Em um domingo morno de 7 de novembro de 1982, o Estádio Zezinho Magalhães, o popular Jauzão, fervilhava em Jaú. O Campeonato Paulista vivia sua fase crucial e o embate entre o aguerrido XV de Jaú e o tradicional Botafogo de Ribeirão Preto prometia faíscas. Não era apenas um jogo, mas um duelo de orgulhos do interior paulista, com o XV buscando provar sua força contra um Botafogo que, apesar de já não contar com a genialidade de Sócrates, ostentava um elenco respeitável e a experiência de nomes como o goleiro Wágner.

A partida começou elétrica, com o Pantera da Mogiana mostrando seu cartão de visitas. Perto dos 30 minutos do primeiro tempo, após uma trama bem urdida no meio-campo por Cica, a bola chegou aos pés do atacante Osmarzinho. Com frieza, ele driblou um zagueiro e finalizou no canto, sem chances para o goleiro do XV. O silêncio momentâneo da torcida logo deu lugar a um incentivo ainda maior, empurrando o time da casa.

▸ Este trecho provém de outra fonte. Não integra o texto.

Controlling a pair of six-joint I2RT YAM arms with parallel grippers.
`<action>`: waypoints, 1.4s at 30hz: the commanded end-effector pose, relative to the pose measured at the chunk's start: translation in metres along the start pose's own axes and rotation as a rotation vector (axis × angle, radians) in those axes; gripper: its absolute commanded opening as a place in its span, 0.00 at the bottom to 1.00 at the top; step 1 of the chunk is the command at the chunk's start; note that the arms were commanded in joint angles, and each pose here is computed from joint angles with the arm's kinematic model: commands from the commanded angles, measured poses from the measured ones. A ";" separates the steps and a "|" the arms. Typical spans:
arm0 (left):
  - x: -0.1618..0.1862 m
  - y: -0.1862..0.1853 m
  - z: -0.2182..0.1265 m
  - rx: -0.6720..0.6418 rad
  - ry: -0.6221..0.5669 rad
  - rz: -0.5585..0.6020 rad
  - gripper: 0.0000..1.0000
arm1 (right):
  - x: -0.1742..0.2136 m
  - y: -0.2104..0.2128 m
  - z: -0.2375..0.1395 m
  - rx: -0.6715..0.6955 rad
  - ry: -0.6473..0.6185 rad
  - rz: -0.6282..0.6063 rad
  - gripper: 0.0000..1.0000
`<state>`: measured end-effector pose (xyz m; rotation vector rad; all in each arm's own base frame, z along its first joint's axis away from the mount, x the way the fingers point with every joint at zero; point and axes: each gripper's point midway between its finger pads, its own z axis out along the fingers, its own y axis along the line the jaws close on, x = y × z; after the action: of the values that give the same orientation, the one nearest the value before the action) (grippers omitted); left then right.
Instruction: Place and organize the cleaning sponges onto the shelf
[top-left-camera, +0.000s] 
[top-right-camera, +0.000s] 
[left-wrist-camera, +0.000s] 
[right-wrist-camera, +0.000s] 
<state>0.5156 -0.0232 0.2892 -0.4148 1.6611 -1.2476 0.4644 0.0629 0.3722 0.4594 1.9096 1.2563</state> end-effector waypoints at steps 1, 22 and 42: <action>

Na segunda etapa, o XV de Jaú retornou com um ímpeto renovado. Aos 20 minutos, em uma jogada de pura raça, o promissor Wilson Mano, que anos depois brilharia em grandes clubes, se lançou na área após um escanteio. A bola sobrou para o zagueiro Toninho Costa, que, com um chute forte e rasteiro, balançou as redes, explodindo o Jauzão. O empate era o resultado da entrega do time jauense. Os minutos finais foram de tensão, com Wágner fazendo defesas cruciais e o XV pressionando. No apito final, o 1 a 1 refletia a batalha equilibrada, com cada equipe levando um ponto e a certeza de que a luta no Paulistão seria até o fim.